It's something that we've been dealing with in Maine for the last several years- the dreaded browntail moth caterpillar.

And depending on who you ask, there are all kinds of different remedies for this awful rash. From store-bought products to made-at-home remedies, a quick Google search will populate dozens of different things people claim you can use to alleviate the burning itch.

Recently I got browntail rash while we were camping. You see, it's not just the caterpillars themselves that pose the risk, it's those stupid little hairs they leave behind everywhere.

Camp chairs, picnic table benches... everywhere! And naturally those hairs are way too small for you to see with the naked eye. While we were camping, one of our kids had to cover themselves in Duck Tape and then rip it off to try and get the little hairs out of their skin. Not funny, but kinda funny, ya know?

WGME 13 recently caught up with a professor from UMAINE who happens to be a literal expert in all things browntail.

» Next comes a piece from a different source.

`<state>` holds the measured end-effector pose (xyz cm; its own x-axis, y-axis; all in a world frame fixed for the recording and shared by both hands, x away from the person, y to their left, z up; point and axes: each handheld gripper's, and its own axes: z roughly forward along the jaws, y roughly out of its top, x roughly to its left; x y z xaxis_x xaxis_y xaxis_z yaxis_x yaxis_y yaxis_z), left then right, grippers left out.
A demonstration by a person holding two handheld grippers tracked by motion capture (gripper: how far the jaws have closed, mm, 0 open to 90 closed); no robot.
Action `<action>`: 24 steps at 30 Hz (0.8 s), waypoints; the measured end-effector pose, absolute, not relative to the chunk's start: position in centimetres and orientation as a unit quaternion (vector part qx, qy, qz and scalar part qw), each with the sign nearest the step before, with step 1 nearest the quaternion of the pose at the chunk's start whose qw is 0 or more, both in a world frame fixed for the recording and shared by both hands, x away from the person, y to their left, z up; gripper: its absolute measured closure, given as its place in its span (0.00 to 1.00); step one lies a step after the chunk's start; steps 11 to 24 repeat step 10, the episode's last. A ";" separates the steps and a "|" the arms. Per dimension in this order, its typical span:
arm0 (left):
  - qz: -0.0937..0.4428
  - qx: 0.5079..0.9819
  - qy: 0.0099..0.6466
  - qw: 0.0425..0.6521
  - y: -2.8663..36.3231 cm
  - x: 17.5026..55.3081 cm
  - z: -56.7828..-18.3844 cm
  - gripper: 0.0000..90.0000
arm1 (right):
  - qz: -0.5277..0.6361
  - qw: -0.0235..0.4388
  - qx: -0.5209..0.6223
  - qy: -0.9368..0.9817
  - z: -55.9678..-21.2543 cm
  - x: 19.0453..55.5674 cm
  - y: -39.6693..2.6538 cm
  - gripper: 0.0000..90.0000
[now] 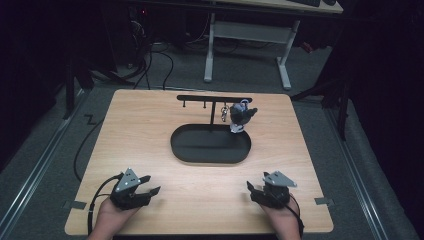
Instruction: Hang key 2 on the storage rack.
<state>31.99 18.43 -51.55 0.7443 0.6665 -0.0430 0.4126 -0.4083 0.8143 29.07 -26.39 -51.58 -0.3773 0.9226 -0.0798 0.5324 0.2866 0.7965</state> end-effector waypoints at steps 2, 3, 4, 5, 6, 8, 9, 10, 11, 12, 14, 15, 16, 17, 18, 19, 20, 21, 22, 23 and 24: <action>0.148 0.830 0.318 0.433 17.9 31.7 -51.5 0.48 | 0.355 0.251 0.489 0.756 -51.5 28.7 -27.2 0.28; 0.149 0.832 0.315 0.432 17.7 31.7 -51.5 0.48 | 0.355 0.275 0.486 0.750 -51.4 28.4 -27.7 0.30; 0.151 0.835 0.312 0.428 17.5 31.7 -51.6 0.48 | 0.351 0.283 0.484 0.750 -51.5 28.4 -28.0 0.30; 0.152 0.837 0.310 0.425 17.3 31.7 -51.7 0.48 | 0.344 0.283 0.486 0.752 -51.8 28.6 -28.2 0.29; 0.151 0.838 0.310 0.422 17.1 31.7 -51.8 0.48 | 0.345 0.275 0.492 0.751 -52.0 28.7 -28.3 0.29; 0.150 0.840 0.311 0.419 17.0 31.7 -51.9 0.47 | 0.352 0.264 0.494 0.750 -52.2 28.9 -28.3 0.28; 0.151 0.840 0.310 0.420 17.0 31.7 -51.9 0.46 | 0.354 0.268 0.491 0.750 -52.1 28.9 -28.2 0.28; 0.152 0.838 0.310 0.422 17.0 31.6 -51.8 0.45 | 0.356 0.273 0.487 0.750 -51.9 28.9 -28.1 0.27; 0.152 0.838 0.310 0.422 17.0 31.6 -51.8 0.45 | 0.356 0.273 0.487 0.750 -51.9 28.9 -28.1 0.27; 0.152 0.838 0.310 0.422 17.0 31.6 -51.8 0.45 | 0.356 0.273 0.487 0.750 -51.9 28.9 -28.1 0.27; 0.152 0.838 0.310 0.422 17.0 31.6 -51.8 0.45 | 0.356 0.273 0.487 0.750 -51.9 28.9 -28.1 0.27; 0.152 0.838 0.310 0.422 17.0 31.6 -51.8 0.45 | 0.356 0.273 0.487 0.750 -51.9 28.9 -28.1 0.27; 0.152 0.838 0.310 0.422 17.0 31.6 -51.8 0.45 | 0.356 0.273 0.487 0.750 -51.9 28.9 -28.1 0.27; 0.152 0.838 0.310 0.422 17.0 31.6 -51.8 0.45 | 0.356 0.273 0.487 0.750 -51.9 28.9 -28.1 0.27; 0.152 0.838 0.310 0.422 17.0 31.6 -51.8 0.45 | 0.356 0.273 0.487 0.750 -51.9 28.9 -28.1 0.27; 0.152 0.838 0.310 0.422 17.0 31.6 -51.8 0.45 | 0.356 0.273 0.487 0.750 -51.9 28.9 -28.1 0.27; 0.152 0.838 0.310 0.422 17.0 31.6 -51.8 0.45 | 0.356 0.273 0.487 0.750 -51.9 28.9 -28.1 0.27; 0.152 0.838 0.310 0.422 17.0 31.6 -51.8 0.45 | 0.356 0.273 0.487 0.750 -51.9 28.9 -28.1 0.27; 0.152 0.838 0.310 0.422 17.0 31.6 -51.8 0.45 | 0.356 0.273 0.487 0.750 -51.9 28.9 -28.1 0.27; 0.152 0.838 0.310 0.422 17.0 31.6 -51.8 0.45 | 0.356 0.273 0.487 0.750 -51.9 28.9 -28.1 0.27; 0.152 0.838 0.310 0.422 17.0 31.6 -51.8 0.45 | 0.356 0.273 0.487 0.750 -51.9 28.9 -28.1 0.27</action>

Angela Mech, a University of Maine Forest Entomology Professor, told WGME in part about this year's apparent infestation of browntail moth,

"It is too late to treat the trees anymore this season, basically the caterpillars that are out there are the ones that we're stuck with unless you have the ability to have pesticides come and sprayed directly on the caterpillars, but they're really moving so that's not a viable option as much,”

"Definitely try to reduce your risk by wearing long sleeves and pants and covering up as much skin as possible, waiting to mow the grass until the grass is a little bit wet to avoid kicking up those toxic hairs, so there are a few things that we can do to reduce our risk but it's going to be a little bit itchier before it gets better,”

The Maine Department of Health & Human Services has put out some quick guidlines on how to treat and also prevent the nasty browntail moth rash this season:

  • Avoid places infested by caterpillars. Visit the Interactive Browntail Moth Dashboard to see where the Maine Forest Service notes high activity.
  • When performing outdoor activities that may stir up caterpillar hairs, aim for damp days or spray vegetation down with a hose. Moisture helps keep the hairs from becoming airborne.
  • Cover your face and any exposed skin by wearing a long sleeve shirt, long pants, goggles, a respirator/dust mask, a hat, and a disposable coverall.
  • Tightly secure your clothing around the neck, wrists, and ankles.
  • Avoid using leaf blowers in areas known to have large infestations.
  • Take cool showers and change clothes after outdoor activities in infested areas.
  • Dry laundry inside to avoid getting hairs on clothing.